Sensei (II)

Mei salió a la plaza poco después de amanecer. Aún estaba somnolienta, no había dormido ni mucho ni lo bastante bien aquella noche, pero no podía faltar a su cita. Se cerró la capa y se ciñó la capucha, como solía hacer cada vez que salía a la luz del día, y miró alrededor. Era poco el tiempo que llevaban allí los mercenarios, apenas un par de semanas, pero el aspecto de la plaza había cambiado de forma radical: las tiendas circundaban casi todo el perímetro, ocupadas por más soldados de los que llegaron la primera noche, y una gran lona cubría toda la parte central. Los comerciantes, viajeros y transeúntes que antes llenaban la plaza se habían viso relegados a las callejuelas aledañas, pero no parecía importarles; el ambiente en la plaza era mucho más pacífico y seguro desde que estaban allí, y poco más ajetreado.
Mei, pasando por la parte más abierta, que se enfrentaba a la casa de la Abuela, se dirigió hacia dentro del campamento. Un par de miradas curiosas vigilaron su avance, pero al ver su destino perdieron toda preocupación.
—Me dijo Bungar que querías verme —dijo cuando estuvo cerca del enigmático compañero del grandullón que dirigía el grupo.
Tokei levantó la vista y le acercó un cuenco con gachas.
—Muy puntual, supongo que no habrás desayunado.
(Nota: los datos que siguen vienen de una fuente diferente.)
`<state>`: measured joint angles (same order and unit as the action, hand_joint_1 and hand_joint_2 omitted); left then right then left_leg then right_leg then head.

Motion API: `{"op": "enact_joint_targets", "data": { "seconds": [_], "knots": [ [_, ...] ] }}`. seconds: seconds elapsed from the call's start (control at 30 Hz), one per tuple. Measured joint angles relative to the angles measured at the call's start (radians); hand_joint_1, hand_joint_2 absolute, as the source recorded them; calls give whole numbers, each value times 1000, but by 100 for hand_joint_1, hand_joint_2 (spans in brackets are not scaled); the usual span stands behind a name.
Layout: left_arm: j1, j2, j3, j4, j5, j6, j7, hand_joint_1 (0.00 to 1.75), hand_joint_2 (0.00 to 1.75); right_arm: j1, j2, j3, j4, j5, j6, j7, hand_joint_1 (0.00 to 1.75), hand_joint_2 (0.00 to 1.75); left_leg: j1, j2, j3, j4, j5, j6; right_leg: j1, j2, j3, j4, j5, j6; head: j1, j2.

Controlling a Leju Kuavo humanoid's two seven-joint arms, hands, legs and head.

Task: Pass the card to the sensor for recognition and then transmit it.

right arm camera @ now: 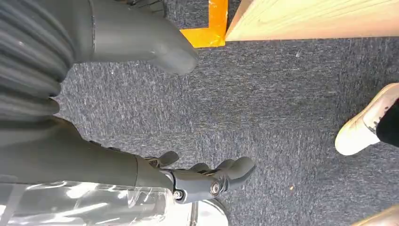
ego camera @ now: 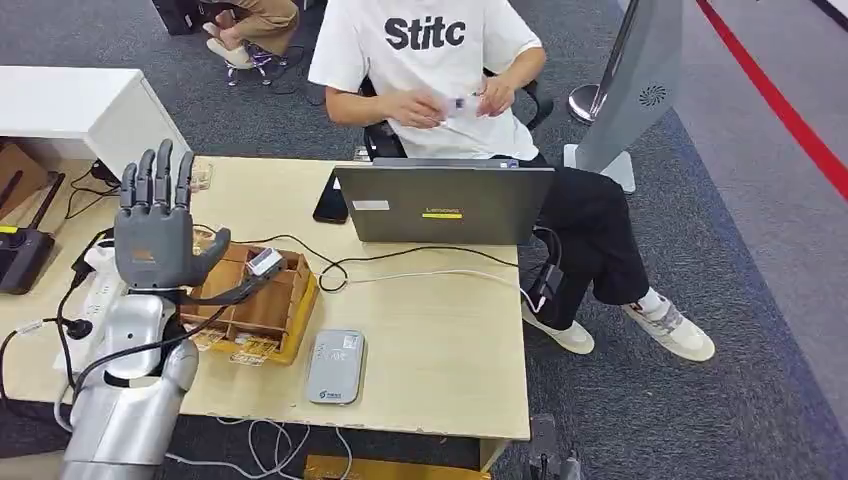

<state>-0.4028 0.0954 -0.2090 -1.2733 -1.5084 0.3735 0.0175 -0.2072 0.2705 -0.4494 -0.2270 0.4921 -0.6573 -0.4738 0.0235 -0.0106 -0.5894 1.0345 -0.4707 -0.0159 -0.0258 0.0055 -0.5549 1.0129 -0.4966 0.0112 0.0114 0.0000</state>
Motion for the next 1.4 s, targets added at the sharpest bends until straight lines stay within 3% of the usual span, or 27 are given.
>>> {"op": "enact_joint_targets", "data": {
  "seconds": [0.17, 0.3, 0.5, 0.87, 1.0, 1.27, 1.4],
  "knots": [
    [20, -10, -18, -21, 3, -14, -44, 0, 175, 0, 0, -2, 0, -7, 0, -4, 0, 175, 0, 0, 0, 0, 0, 0, 0, 0, 0, 0, 0, 0, 0, 0],
    [81, -45, -34, -45, 58, -82, -160, 0, 175, 1, 0, -12, 0, -24, 0, -18, 0, 175, 0, 0, 0, 0, 0, 0, 0, 0, 0, -1, 0, 0, 0, 0],
    [227, -104, -114, -69, 50, -67, -188, 0, 175, 5, 0, -31, 0, -38, 0, -32, 0, 175, -1, 0, -1, 0, -1, 1, 0, 0, 0, -1, 0, 0, 0, 0],
    [366, -135, -239, -107, 26, -45, -188, 0, 175, 13, -2, -66, -1, -56, 0, -48, 0, 175, -1, 0, -1, 0, -1, 1, 0, 0, 0, -1, 0, 0, 0, 0],
    [387, -127, -267, -109, 3, -34, -149, 0, 175, 16, -5, -74, -2, -56, 0, -51, 0, 175, -1, 0, -1, 0, -1, 1, 0, 0, 0, -1, 0, 0, 0, 0],
    [418, -104, -264, -109, 1, -4, -101, 0, 175, 17, -9, -90, -2, -51, 0, -53, 0, 175, -1, 0, -1, 0, -1, 1, 0, -1, 0, -1, 0, 0, 0, 0],
    [427, -97, -221, -105, 0, 17, -78, 0, 175, 18, -10, -93, -3, -43, 0, -53, 0, 175, -1, 0, -1, 0, -1, 1, 0, -1, 0, -1, 0, 0, 0, 0]
  ]
}}
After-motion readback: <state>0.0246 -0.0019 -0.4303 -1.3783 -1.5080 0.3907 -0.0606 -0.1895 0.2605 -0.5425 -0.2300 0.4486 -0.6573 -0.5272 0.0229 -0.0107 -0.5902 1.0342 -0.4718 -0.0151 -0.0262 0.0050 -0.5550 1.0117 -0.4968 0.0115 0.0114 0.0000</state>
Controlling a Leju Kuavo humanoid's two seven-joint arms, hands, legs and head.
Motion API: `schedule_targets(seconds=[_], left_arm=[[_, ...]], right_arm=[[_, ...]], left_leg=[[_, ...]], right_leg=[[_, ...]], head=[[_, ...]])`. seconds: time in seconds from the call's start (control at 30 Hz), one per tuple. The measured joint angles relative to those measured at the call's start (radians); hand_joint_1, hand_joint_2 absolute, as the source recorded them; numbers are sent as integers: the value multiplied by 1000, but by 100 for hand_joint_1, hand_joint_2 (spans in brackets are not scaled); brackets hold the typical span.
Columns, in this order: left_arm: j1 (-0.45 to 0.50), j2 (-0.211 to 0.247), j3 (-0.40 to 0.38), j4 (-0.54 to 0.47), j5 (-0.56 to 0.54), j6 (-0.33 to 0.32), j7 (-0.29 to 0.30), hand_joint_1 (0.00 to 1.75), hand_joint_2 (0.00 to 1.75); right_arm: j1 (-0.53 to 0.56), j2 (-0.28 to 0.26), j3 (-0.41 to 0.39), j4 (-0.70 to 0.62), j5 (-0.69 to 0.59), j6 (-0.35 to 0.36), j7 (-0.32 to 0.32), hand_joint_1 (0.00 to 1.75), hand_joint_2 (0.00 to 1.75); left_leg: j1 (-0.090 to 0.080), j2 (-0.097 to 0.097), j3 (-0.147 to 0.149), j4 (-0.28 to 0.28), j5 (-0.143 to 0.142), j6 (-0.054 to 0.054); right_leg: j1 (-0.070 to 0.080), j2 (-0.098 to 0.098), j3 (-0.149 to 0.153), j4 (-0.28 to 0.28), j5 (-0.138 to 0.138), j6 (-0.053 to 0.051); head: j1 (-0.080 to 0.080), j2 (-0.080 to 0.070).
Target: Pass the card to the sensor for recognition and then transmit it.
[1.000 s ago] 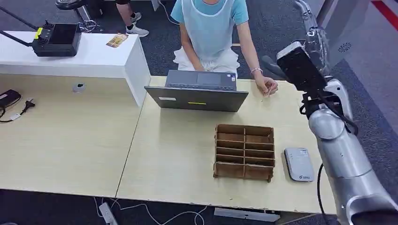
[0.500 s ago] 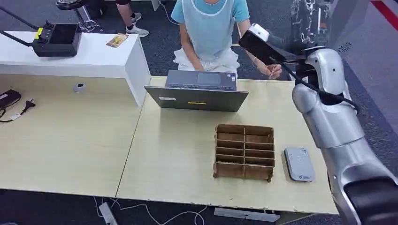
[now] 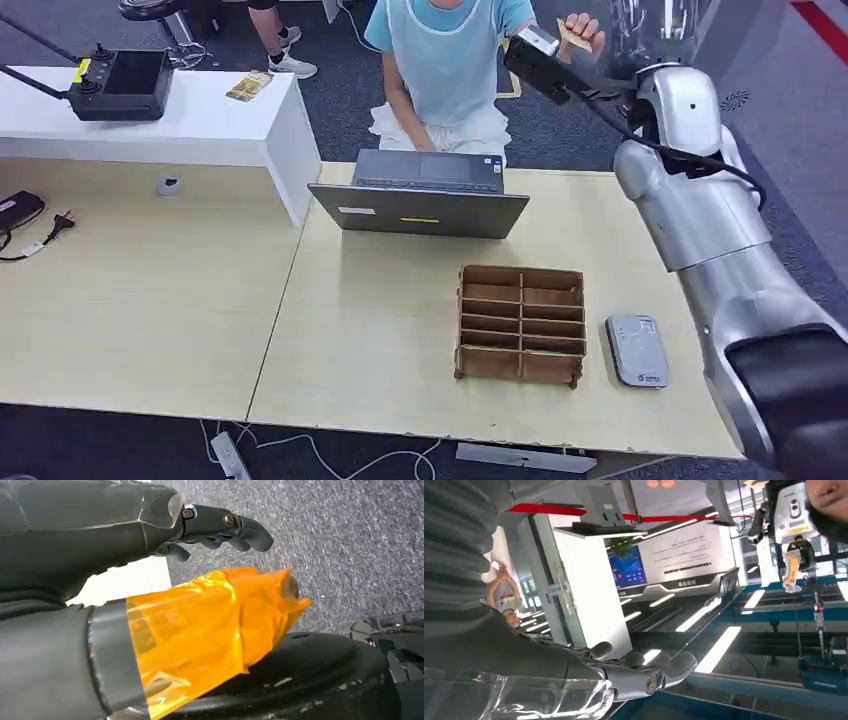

No habían vuelto a cruzar palabras desde la cena en casa de la Abuela días atrás, pero se habían encontrado varias veces desde entonces y en todas ellas se había sentido tan desconcertada por su actitud como aquella noche. Pretendía mostrarse cordial, pero sus ojos lo desmentían; la miraba con recelo, con sospecha. No le gustaba.
—Supongo que me habrás hecho venir hasta aquí afuera para algo más que ofrecerme un cuenco de gachas frías —le espetó al tiempo que cruzaba los brazos.
—Puntual y con carácter, sin duda. Pero relájate, aquí afuera, como dices, estás entre amigos; no importa la curva de tus ojos. Tengo algo que proponerte que creo te interesará, pero primero come algo. Por cierto, no están frías.
A regañadientes Mei se sentó en un tocón de madera y aceptó el cuenco. Lo cierto es que humeaba.
—Y bien, supongo que podrás decirme de qué se trata mientras tanto —insistió Mei a la vez que intentaba enfriar un poco el desayuno. Había dado su brazo a torcer por el momento, pero no se sentía muy cómoda en aquella compañía y cada vez estaba más ansiosa por marcharse.
—Bueno, podría decirse que ha llegado a mis oídos cierto... malentendido que tuviste con alguna chusma del barrio; y también ciertas sospechas de que el golpe que tenías en el brazo era más bien una herida.
Mei entrecerró los ojos por la afirmación y le dirigió una mirada que poca explicación necesitaba.
—No me mires así, ¿o me vas a decir ahora que esperabas que esa dulce ancianita con la que vives se tragase el cuento del resbalón en el tejado?
No tuvo más remedio que resignarse y seguir con su comida.
—Pues dicho esto lo siguiente es bien fácil. Me propongo enseñarte a defenderte.